Ungarn erwägt laut aktuellen Presseberichten den Ausstieg aus dem von mehreren europäischen Unternehmen geplanten Gaspipelineprojekt „Nabucco“. Die Versorgungsleitung soll Europa nach den Plänen der Konsortialpartner unabhängiger vom russischen Gasmonopolisten Gazprom und dem dortigen South Stream Pipelineprojekt machen.

Ungarn spielt in dem Nabucco-Projekt seit einigen Jahren den „Wackelkandidaten“. Bemerkenswert ist, dass Ministerpräsident Viktor Orbán – seinerzeit noch in der Opposition – die Annäherung der sozialliberalen Regierung Gyurcsány an das South Stream Projekt jahrelang heftig kritisiert und gefordert hatte, Ungarn müsse sich an dem europäischen Projekt beteiligen.
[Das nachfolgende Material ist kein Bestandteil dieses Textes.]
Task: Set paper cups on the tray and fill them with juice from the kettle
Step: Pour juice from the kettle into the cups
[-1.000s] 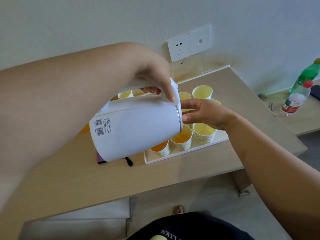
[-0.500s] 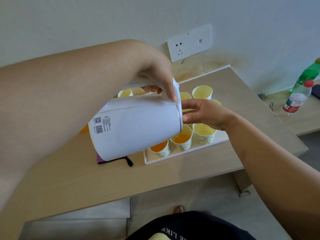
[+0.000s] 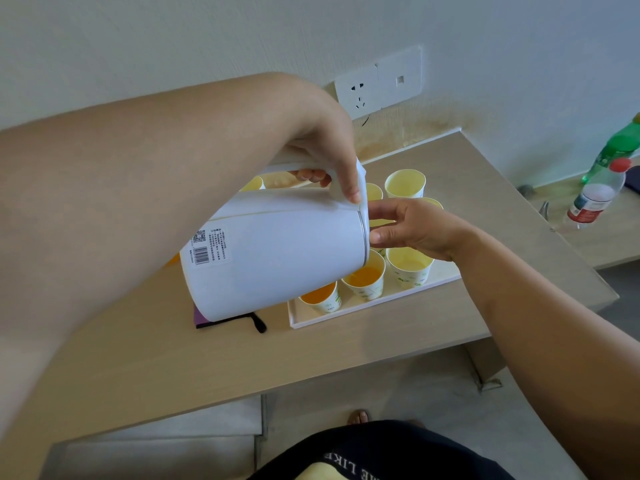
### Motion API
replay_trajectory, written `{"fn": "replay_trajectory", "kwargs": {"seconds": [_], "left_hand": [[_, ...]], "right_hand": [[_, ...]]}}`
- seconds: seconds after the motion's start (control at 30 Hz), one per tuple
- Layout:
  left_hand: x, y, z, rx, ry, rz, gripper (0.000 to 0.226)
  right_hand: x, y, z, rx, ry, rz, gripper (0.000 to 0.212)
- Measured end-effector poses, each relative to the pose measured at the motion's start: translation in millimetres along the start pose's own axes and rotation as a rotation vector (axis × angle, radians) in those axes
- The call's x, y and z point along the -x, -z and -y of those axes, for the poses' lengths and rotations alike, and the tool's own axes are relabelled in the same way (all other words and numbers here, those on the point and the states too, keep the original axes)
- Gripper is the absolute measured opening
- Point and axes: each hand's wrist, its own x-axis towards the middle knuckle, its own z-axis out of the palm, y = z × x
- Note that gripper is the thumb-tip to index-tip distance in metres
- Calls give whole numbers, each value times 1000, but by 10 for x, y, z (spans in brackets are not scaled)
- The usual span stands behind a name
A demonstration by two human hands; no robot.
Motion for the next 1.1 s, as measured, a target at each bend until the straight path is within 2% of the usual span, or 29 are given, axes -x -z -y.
{"fn": "replay_trajectory", "kwargs": {"seconds": [0.43,0.93,1.1], "left_hand": [[-39,5,-43,-13,4,5,39],[-44,-23,-47,17,11,31,40],[9,-66,145,128,1,11,39]], "right_hand": [[30,-3,12,1,15,15,45],[70,11,45,14,-2,7,49],[44,19,99,18,-18,10,57]]}}
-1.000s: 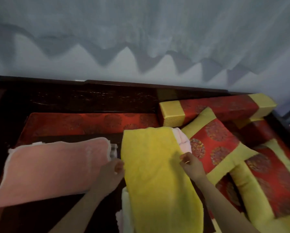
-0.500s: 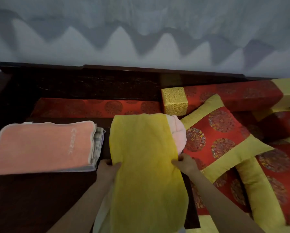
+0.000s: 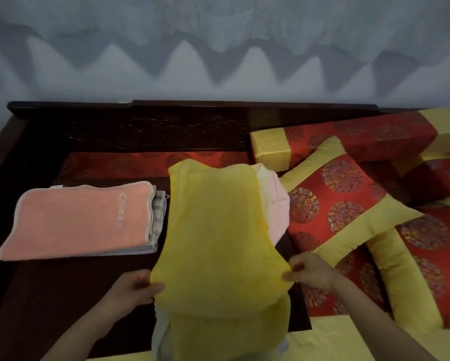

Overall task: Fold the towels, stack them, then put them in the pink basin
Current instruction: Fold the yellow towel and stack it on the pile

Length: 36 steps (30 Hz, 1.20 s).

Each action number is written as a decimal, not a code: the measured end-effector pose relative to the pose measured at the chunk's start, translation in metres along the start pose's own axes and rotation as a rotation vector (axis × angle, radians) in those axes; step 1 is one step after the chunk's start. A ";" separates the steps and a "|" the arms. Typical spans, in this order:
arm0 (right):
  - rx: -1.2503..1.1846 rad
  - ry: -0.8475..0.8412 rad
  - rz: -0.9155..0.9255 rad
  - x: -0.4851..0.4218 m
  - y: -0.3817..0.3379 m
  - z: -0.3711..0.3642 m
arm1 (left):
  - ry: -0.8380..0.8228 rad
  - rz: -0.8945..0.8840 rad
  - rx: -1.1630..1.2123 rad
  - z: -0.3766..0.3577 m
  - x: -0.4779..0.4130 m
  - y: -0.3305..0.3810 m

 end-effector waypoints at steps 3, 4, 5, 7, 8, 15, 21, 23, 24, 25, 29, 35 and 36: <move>-0.070 0.316 0.059 0.004 -0.008 0.002 | 0.298 -0.081 -0.225 0.008 -0.018 0.003; -0.155 0.372 0.054 0.005 -0.013 -0.001 | 0.423 -0.193 -0.434 0.009 -0.017 0.014; -0.273 0.406 0.046 0.006 -0.016 -0.005 | 0.500 -0.362 -0.666 0.001 -0.012 0.026; -0.532 0.432 0.035 0.003 -0.020 -0.016 | 0.313 -0.718 -0.953 -0.045 0.008 0.042; -0.642 0.436 0.033 0.002 -0.021 -0.021 | 0.092 -0.809 -1.091 -0.075 0.018 0.036; -0.815 0.463 0.134 0.006 -0.028 -0.041 | -0.416 -0.804 -1.537 -0.129 -0.005 -0.069; -0.247 0.277 0.452 0.037 -0.091 -0.075 | -0.321 -0.503 -0.837 -0.091 -0.026 -0.016; -0.034 0.188 0.530 0.043 -0.116 -0.091 | -0.058 -0.319 -0.301 -0.066 -0.037 0.007; 0.051 0.177 0.547 0.042 -0.127 -0.097 | -0.021 -0.230 -0.105 -0.060 -0.040 0.013; 0.099 0.199 0.557 0.039 -0.137 -0.100 | -0.024 -0.153 0.031 -0.060 -0.043 0.018; -0.164 0.285 0.516 0.019 -0.159 -0.089 | -0.037 -0.102 0.092 -0.061 -0.046 0.045; -0.136 0.386 0.628 0.002 -0.181 -0.057 | -0.098 -0.010 0.138 -0.056 -0.055 0.056; -0.155 0.366 0.643 0.003 -0.182 -0.053 | -0.123 -0.020 0.091 -0.053 -0.057 0.059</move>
Point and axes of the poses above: each hand's wrist, its own x-axis away from the middle knuckle, its own z-axis out of the back of the hand, y = z × x, the point moved 7 cm from there along -x, towards the middle knuckle, and after that the axes turned 3 degrees about -y, right-handed, at the moved point
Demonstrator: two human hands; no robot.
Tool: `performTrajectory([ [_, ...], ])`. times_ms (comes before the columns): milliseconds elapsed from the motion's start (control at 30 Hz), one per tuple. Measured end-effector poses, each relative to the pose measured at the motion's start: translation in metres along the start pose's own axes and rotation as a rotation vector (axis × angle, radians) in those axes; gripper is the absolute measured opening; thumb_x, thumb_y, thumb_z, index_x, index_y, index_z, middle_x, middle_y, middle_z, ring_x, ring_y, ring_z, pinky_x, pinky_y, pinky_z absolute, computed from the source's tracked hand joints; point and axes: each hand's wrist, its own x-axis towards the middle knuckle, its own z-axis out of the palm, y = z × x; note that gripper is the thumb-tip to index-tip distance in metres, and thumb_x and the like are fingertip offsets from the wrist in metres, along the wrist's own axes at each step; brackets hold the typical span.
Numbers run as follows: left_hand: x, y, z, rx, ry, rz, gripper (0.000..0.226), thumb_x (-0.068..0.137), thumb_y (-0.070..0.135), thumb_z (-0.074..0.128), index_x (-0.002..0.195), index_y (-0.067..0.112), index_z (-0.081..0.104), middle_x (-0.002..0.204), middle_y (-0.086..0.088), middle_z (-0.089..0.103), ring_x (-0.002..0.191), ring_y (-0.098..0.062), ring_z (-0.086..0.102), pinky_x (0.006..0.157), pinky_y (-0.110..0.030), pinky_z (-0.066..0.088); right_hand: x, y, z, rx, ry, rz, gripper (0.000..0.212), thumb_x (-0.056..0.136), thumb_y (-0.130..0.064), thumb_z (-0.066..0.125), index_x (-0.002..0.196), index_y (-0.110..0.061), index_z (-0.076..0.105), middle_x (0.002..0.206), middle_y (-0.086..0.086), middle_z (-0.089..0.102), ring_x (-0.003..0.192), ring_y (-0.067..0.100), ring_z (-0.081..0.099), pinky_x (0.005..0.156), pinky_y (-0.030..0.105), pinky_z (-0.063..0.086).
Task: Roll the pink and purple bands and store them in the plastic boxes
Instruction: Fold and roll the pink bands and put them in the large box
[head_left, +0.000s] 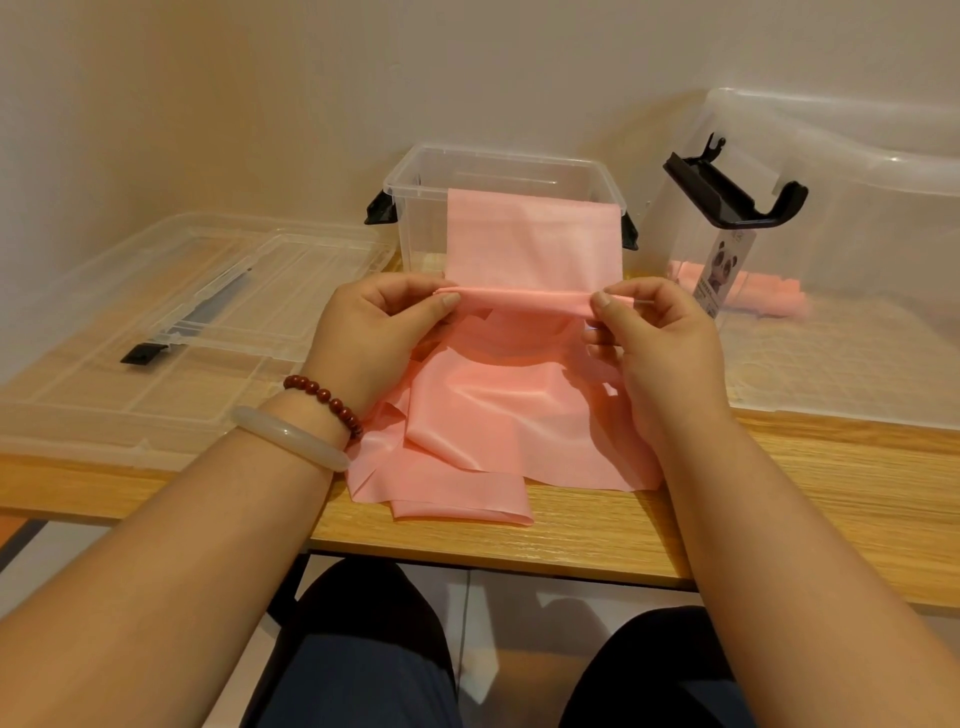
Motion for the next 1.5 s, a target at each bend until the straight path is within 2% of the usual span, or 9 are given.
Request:
performTrajectory([
  [167, 0.0025, -0.0026, -0.0007, -0.014, 0.017, -0.001, 0.011, 0.085, 0.009, 0.071, 0.094, 0.016, 0.075, 0.082, -0.002, 0.075, 0.081, -0.017, 0.072, 0.070, -0.024, 0.056, -0.0002, 0.0000, 0.0005, -0.002, -0.014, -0.014, 0.004, 0.092, -0.012, 0.066, 0.092, -0.015, 0.069, 0.067, -0.003, 0.066, 0.061, 0.011, 0.064, 0.051, 0.031, 0.057],
  [233, 0.0036, -0.0035, -0.0017, -0.023, 0.021, -0.004, 0.013, 0.085, 0.008, 0.070, 0.095, 0.016, 0.074, 0.081, -0.001, 0.075, 0.078, -0.014, 0.071, 0.070, -0.025, 0.057, 0.0006, 0.0006, -0.0001, 0.006, -0.022, -0.011, 0.008, 0.088, -0.014, 0.072, 0.096, -0.014, 0.072, 0.081, 0.002, 0.071, 0.072, 0.014, 0.069, 0.063, 0.029, 0.059],
  [367, 0.0041, -0.0040, -0.0025, 0.000, 0.002, 0.000, 0.018, 0.087, 0.009, 0.069, 0.099, 0.021, 0.072, 0.084, 0.000, 0.073, 0.077, -0.011, 0.070, 0.071, -0.025, 0.057, 0.0024, 0.0027, -0.0006, -0.018, -0.044, 0.014, 0.018, 0.083, -0.014, 0.077, 0.099, -0.020, 0.074, 0.098, 0.006, 0.072, 0.089, 0.021, 0.073, 0.078, 0.042, 0.061],
  [533, 0.0032, -0.0034, -0.0036, 0.094, -0.025, 0.023, 0.016, 0.088, 0.014, 0.068, 0.100, 0.025, 0.072, 0.087, 0.001, 0.073, 0.079, -0.010, 0.069, 0.074, -0.026, 0.058, 0.0004, 0.0006, -0.0011, -0.064, -0.019, -0.010, 0.007, 0.089, -0.018, 0.071, 0.094, -0.015, 0.074, 0.085, 0.004, 0.073, 0.078, 0.014, 0.070, 0.077, 0.041, 0.062],
  [767, 0.0026, -0.0031, -0.0020, 0.082, -0.020, 0.005, 0.011, 0.088, 0.015, 0.068, 0.095, 0.020, 0.074, 0.088, -0.003, 0.074, 0.083, -0.016, 0.070, 0.076, -0.030, 0.058, 0.0007, 0.0003, 0.0020, 0.023, -0.016, 0.068, 0.008, 0.089, -0.014, 0.070, 0.094, -0.008, 0.072, 0.093, 0.014, 0.072, 0.087, 0.025, 0.073, 0.071, 0.044, 0.062],
  [1000, 0.0029, -0.0020, -0.0011, 0.032, -0.008, 0.020, 0.017, 0.090, 0.007, 0.065, 0.094, 0.022, 0.071, 0.080, 0.002, 0.072, 0.071, -0.014, 0.068, 0.071, -0.027, 0.059, -0.0003, -0.0006, 0.0029, -0.026, -0.013, 0.027, 0.005, 0.091, -0.014, 0.068, 0.096, -0.011, 0.070, 0.074, 0.003, 0.069, 0.064, 0.012, 0.067, 0.055, 0.028, 0.058],
  [1167, 0.0005, -0.0005, 0.0005, 0.083, -0.003, 0.033, 0.015, 0.090, 0.011, 0.065, 0.094, 0.023, 0.072, 0.083, 0.004, 0.073, 0.075, -0.007, 0.068, 0.070, -0.020, 0.057, -0.0016, -0.0036, 0.0043, 0.005, -0.031, 0.032, 0.004, 0.094, -0.007, 0.063, 0.096, -0.009, 0.066, 0.071, 0.008, 0.063, 0.056, 0.012, 0.061, 0.049, 0.029, 0.057],
  [1400, 0.0003, 0.0001, -0.0020, 0.088, -0.017, 0.007, 0.015, 0.085, 0.017, 0.071, 0.100, 0.022, 0.072, 0.087, 0.000, 0.074, 0.079, -0.010, 0.069, 0.070, -0.022, 0.057, -0.0008, -0.0004, 0.0012, 0.015, -0.071, 0.091, 0.021, 0.083, -0.013, 0.077, 0.103, -0.010, 0.070, 0.101, 0.014, 0.070, 0.088, 0.028, 0.072, 0.075, 0.052, 0.061],
  [1500, 0.0016, -0.0009, -0.0025, 0.097, -0.010, 0.013, 0.015, 0.087, 0.015, 0.069, 0.100, 0.022, 0.071, 0.085, 0.000, 0.072, 0.076, -0.007, 0.068, 0.068, -0.020, 0.055, -0.0004, -0.0003, -0.0001, -0.058, -0.069, 0.054, 0.018, 0.085, -0.011, 0.074, 0.103, -0.011, 0.071, 0.095, 0.006, 0.072, 0.082, 0.019, 0.072, 0.073, 0.040, 0.062],
])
Dass Orbán nunmehr selbst den Ausstieg des mehrheitlich staatlichen MOL-Konzerns (dem ungarische Konsortialpartner) ankündigt, stellt eine Wende um 180 Grad dar; eine Wende, die möglicher Weise auch mit dem dauerhaft verschlechterten Verhältnis zwischen dem dem österreichischen Konsortialführer OMV ud MOL zu tun haben könnte – OMV hatte bis in das Jahr 2008 versucht, die MOL feindlich zu übernehmen, war jedoch an dem Widerstand Ungarns und statlichen Sonderrechten (sog. „goldenen Aktien“) gescheitert. Die Abwendung Ungarns von Nabucco begann in dieser Zeit. OMV gab die bereits erworbenen Anteile an MOL im Jahr 2009 dann an ein russisches Unternehmen ab, welches die Anteile im Jahr 2011 an Ungarn zurückveräußerte.